→ Assignment:
Only part of the listing is needed, namely the lines from its start through the line with "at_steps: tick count", and they should be retyped exactly.

********

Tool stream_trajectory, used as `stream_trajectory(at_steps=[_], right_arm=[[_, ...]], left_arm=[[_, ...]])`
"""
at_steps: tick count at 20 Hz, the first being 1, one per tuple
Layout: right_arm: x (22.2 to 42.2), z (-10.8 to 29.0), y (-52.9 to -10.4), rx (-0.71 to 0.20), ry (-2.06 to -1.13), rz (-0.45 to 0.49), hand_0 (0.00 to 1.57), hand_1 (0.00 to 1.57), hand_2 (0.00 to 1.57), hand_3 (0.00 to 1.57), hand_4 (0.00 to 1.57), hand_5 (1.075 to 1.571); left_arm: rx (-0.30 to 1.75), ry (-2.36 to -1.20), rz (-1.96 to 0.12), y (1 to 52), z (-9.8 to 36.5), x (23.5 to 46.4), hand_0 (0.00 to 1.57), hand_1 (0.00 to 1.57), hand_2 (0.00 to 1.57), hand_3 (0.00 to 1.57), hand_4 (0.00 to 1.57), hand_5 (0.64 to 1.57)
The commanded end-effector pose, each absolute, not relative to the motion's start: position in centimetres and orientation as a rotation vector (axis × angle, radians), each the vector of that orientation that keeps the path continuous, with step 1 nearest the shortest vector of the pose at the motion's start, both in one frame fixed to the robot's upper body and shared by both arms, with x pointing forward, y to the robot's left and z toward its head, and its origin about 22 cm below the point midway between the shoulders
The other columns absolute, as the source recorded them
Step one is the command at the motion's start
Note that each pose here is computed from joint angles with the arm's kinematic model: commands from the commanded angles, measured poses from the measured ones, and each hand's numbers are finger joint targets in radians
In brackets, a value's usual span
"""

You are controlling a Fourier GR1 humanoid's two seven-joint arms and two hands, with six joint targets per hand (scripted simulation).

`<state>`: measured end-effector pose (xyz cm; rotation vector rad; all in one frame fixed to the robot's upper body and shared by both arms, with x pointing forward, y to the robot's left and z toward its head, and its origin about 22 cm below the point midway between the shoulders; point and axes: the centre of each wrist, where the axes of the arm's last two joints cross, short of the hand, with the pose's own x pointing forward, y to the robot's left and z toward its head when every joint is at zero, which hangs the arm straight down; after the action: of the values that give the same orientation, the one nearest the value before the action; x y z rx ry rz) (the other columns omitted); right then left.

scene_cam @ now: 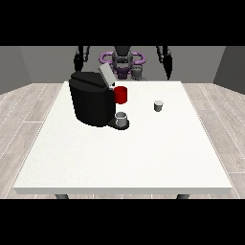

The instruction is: Insert the coffee pod into the coffee machine and close the lid

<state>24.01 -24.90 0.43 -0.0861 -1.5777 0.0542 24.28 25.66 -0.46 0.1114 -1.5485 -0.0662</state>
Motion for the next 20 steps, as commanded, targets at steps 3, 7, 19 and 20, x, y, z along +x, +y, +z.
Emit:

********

→ Exercise response:
Tool stream_trajectory, used as `stream_trajectory(at_steps=[_], right_arm=[[_, ...]], left_arm=[[_, ...]])`
"""
at_steps: tick count at 20 Hz, the first being 1, one per tuple

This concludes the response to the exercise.